Required action —
Search the material below for the string "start" and copy each line where it appears.

- Opening Delimiter -

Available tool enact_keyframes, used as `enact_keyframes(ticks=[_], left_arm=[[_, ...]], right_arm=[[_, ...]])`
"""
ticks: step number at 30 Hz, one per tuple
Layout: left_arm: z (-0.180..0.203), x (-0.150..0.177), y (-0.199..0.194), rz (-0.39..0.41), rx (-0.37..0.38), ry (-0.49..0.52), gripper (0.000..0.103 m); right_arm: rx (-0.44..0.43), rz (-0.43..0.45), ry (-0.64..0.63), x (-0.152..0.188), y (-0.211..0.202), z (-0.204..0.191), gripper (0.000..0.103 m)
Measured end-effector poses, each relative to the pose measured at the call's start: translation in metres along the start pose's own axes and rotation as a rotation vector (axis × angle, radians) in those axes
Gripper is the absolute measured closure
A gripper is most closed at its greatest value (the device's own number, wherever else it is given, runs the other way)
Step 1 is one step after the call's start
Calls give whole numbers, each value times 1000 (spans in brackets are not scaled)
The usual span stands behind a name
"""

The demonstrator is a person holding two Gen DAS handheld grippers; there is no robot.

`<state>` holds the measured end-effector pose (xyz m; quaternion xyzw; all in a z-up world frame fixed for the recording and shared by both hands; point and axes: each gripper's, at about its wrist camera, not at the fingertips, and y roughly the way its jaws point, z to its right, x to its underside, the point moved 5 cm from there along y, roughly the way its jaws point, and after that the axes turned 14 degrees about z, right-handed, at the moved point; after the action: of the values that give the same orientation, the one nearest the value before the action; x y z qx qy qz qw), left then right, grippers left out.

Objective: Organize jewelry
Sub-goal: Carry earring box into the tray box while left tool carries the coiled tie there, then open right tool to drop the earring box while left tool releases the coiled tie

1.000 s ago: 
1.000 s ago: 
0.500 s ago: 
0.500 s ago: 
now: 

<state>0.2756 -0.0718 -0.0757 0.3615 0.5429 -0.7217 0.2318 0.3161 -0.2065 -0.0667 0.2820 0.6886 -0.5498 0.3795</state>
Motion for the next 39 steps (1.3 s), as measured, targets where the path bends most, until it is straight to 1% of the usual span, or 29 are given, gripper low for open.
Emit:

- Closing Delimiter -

Written response —
Measured end-effector poses, each relative to the pose measured at the call's start: translation in metres along the start pose's own axes and rotation as a rotation vector (axis × angle, radians) in those axes
Step 1 is one step after the call's start

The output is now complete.